Beyond staging: toward a layered risk architecture after radical cystectomy for bladder cancer
Editorial Commentary

Beyond staging: toward a layered risk architecture after radical cystectomy for bladder cancer

Christian Gilfrich1 ORCID logo, Anton Kravchuk1 ORCID logo, Emily Rinderknecht2 ORCID logo, Maximilian Haas3, Maximilian Burger3 ORCID logo, Ingmar Wolff4 ORCID logo, Sabine D. Brookman-May5 ORCID logo, Matthias May1 ORCID logo

1Department of Urology, St. Elisabeth Hospital Straubing, Medical Campus Lower Bavaria (MCN), Straubing, Germany; 2Department of Urology, University of Augsburg, Augsburg, Germany; 3Department of Urology, Caritas St. Josef Medical Center, University of Regensburg, Regensburg, Germany; 4Department of Urology, University Medicine Greifswald, Greifswald, Germany; 5Department of Urology, Ludwig Maximilian University (LMU), Munich, Germany

Correspondence to: Prof. Dr. Matthias May, MD, PhD. Department of Urology, St. Elisabeth Hospital Straubing, Medical Campus Lower Bavaria (MCN), St. Elisabeth Street 23, Straubing 94315, Germany. Email: matthias.may@klinikum-straubing.de.
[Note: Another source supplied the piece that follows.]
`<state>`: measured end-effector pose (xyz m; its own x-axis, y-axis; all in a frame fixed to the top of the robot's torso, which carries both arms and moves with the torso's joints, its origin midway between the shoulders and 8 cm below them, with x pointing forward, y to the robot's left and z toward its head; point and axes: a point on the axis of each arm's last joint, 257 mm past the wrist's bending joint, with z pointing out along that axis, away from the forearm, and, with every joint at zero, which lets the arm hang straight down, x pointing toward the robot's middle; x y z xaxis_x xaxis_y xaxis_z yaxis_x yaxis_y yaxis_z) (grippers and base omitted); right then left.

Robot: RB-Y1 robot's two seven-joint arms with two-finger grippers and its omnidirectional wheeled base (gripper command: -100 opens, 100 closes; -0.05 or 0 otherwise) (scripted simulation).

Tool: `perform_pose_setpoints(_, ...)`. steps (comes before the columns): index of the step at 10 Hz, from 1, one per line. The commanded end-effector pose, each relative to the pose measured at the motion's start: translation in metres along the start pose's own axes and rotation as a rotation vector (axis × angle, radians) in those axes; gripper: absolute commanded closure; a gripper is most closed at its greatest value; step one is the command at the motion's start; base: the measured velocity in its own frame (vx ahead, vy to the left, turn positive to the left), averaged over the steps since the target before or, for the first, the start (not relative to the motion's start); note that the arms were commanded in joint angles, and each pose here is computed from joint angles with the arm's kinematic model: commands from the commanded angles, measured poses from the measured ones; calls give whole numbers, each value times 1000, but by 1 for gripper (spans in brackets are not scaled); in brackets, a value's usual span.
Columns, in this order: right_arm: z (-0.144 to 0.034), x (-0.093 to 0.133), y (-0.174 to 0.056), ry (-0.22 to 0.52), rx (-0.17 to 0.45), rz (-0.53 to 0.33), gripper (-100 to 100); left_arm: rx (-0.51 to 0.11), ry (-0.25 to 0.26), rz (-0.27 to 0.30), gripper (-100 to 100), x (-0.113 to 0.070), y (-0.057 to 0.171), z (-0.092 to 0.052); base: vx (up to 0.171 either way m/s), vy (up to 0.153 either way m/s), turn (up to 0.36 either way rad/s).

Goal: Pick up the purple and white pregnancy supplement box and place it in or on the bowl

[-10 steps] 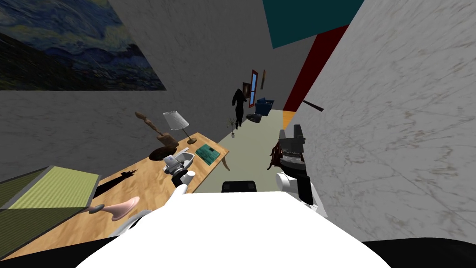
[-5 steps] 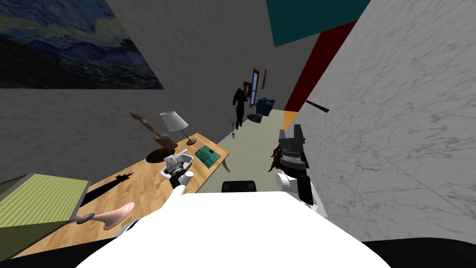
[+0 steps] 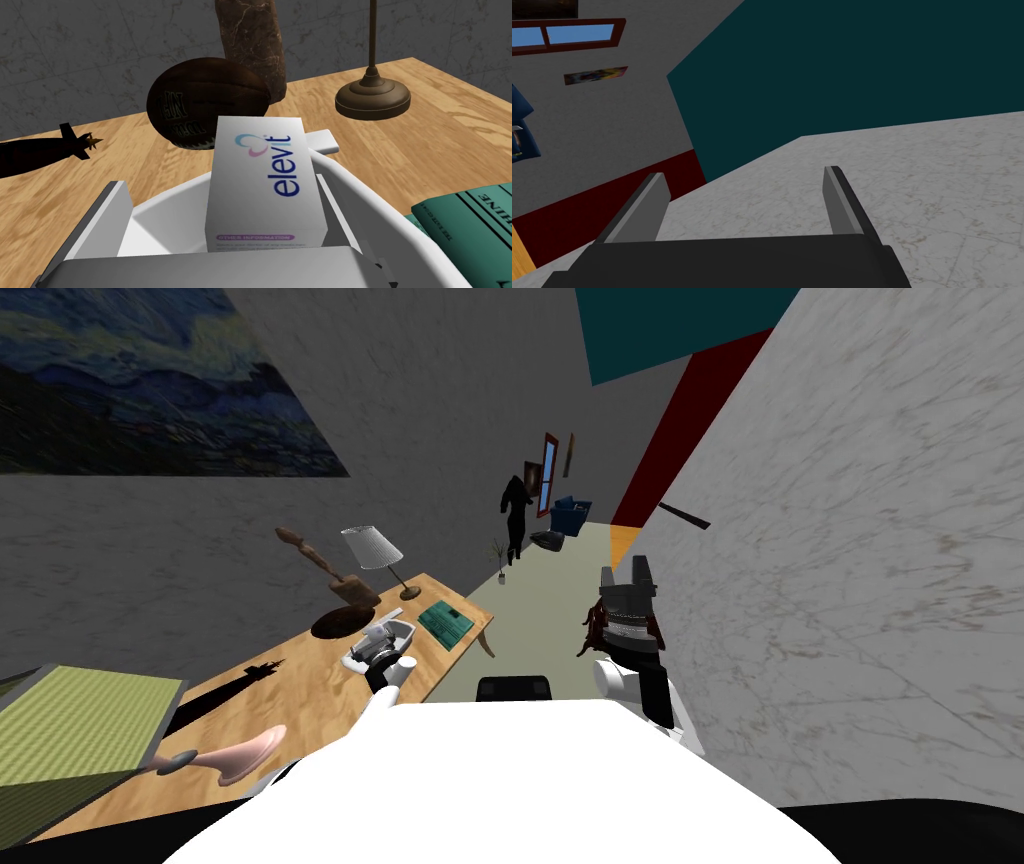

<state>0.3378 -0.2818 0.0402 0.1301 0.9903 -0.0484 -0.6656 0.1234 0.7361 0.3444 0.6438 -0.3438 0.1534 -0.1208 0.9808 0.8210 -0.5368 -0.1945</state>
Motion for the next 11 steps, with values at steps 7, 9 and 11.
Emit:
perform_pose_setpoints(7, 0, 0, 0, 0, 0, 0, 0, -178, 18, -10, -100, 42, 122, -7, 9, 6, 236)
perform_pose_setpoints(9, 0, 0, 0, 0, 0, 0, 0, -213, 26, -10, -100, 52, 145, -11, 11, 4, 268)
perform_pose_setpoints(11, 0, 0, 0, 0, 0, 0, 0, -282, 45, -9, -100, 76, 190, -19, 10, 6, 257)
Comment on: Artiles Medina A, Subiela JD, Muriel García A, et al. A systematic review and meta-analysis of clinicopathologic factors associated with adverse oncologic outcomes in bladder cancer patients undergoing radical cystectomy: Evidence from multivariable survival prediction models. Urol Oncol 2026;44:258-71.


Keywords: Overall survival (OS); cancer-specific survival (CSS); prediction modeling; comorbidity; frailty


Submitted May 25, 2026. Accepted for publication Jul 10, 2026. Published online Aug 24, 2026.
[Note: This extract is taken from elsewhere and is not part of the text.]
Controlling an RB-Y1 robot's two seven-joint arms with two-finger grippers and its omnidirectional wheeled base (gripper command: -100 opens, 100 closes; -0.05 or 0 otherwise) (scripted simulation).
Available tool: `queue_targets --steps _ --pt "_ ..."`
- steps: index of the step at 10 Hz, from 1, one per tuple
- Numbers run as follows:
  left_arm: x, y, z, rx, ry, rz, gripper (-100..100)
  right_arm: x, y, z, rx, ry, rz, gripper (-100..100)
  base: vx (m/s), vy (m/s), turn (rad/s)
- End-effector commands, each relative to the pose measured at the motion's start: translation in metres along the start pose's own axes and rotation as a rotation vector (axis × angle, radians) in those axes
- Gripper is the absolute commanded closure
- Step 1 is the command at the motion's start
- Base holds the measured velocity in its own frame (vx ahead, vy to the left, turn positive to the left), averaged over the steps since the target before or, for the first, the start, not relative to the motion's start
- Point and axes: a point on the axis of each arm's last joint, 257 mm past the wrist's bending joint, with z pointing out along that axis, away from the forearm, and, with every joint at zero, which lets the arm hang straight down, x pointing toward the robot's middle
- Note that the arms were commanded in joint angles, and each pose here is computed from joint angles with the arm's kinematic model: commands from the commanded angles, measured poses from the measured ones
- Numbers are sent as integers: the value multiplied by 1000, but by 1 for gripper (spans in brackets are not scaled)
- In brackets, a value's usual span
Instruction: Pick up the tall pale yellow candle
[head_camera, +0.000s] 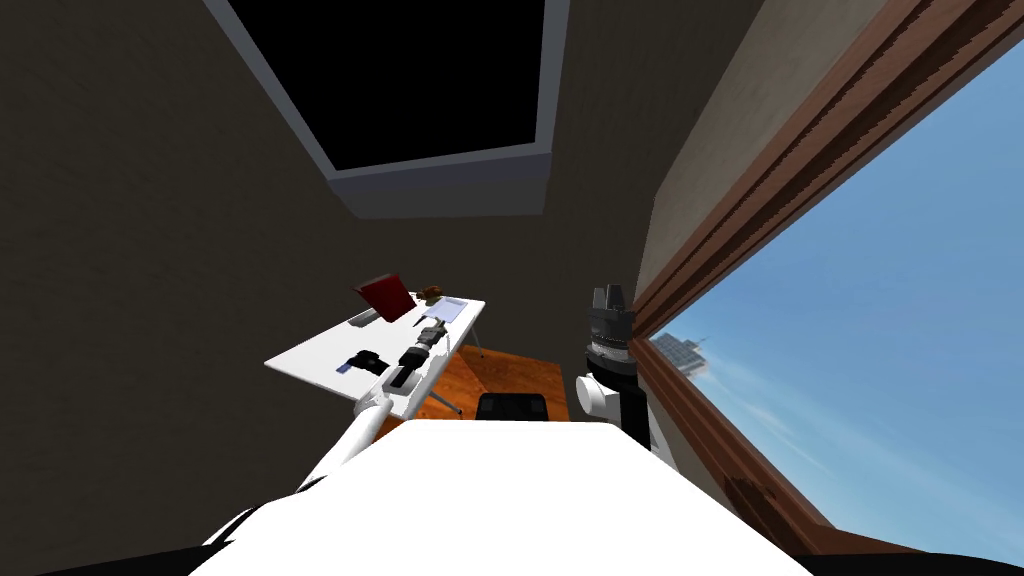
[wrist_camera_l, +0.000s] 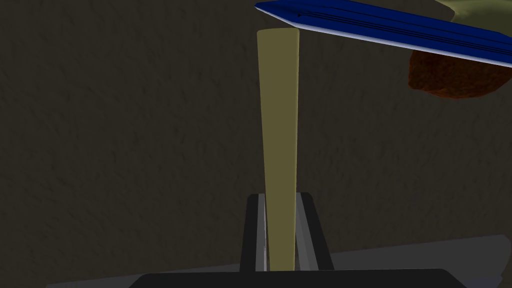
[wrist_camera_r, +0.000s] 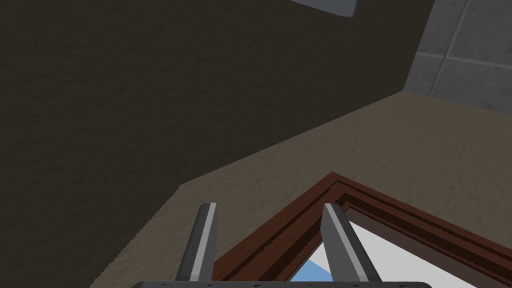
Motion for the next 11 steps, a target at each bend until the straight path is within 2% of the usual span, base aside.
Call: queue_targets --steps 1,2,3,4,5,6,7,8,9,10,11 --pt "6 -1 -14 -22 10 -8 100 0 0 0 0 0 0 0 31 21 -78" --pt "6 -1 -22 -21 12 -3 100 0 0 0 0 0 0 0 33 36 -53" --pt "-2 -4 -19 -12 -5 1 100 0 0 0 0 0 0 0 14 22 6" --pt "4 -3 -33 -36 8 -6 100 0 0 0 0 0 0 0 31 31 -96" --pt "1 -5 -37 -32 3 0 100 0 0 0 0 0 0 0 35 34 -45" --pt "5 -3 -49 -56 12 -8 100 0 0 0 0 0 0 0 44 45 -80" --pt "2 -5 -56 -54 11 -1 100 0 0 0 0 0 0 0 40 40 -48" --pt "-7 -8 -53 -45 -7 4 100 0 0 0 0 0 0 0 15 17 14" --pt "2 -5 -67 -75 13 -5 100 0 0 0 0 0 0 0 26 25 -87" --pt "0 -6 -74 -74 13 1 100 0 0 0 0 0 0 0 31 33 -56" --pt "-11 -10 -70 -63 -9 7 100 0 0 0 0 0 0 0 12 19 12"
doi: 10.21037/tau-2026-0481


Radical cystectomy (RC) and the unfinished problem of risk prediction

RC remains one of the most consequential interventions in urologic oncology: potentially curative, biologically revealing, and accompanied by substantial perioperative morbidity and long-term prognostic uncertainty (1). Once the bladder has been removed and final pathology is available, the central question is no longer whether the patient had high-risk disease, but how multiple signals of risk should be integrated into postoperative decision-making (1,2). Pathologic T stage, nodal involvement, lymphovascular invasion (LVI), surgical margin status, systemic treatment exposure, frailty, comorbidity, inflammatory status, and host reserve are all considered in daily practice (1-3). Yet this integration is often implicit rather than structured, and rarely occurs within a transparent, validated, clinically actionable framework.

This is the context in which the systematic review and meta-analysis by Artiles Medina and colleagues should be read (4). The authors did not simply summarize isolated prognostic variables after RC. Rather, they focused on multivariable survival prediction models and synthesized adjusted hazard ratios (HRs) from published Cox proportional hazards models. Their review included 77 studies, comprising models for overall survival (OS), cancer-specific survival (CSS), and recurrence-free survival (RFS) (4). The resulting analysis provides an important overview of clinicopathologic factors that retain independent prognostic relevance across heterogeneous cohorts.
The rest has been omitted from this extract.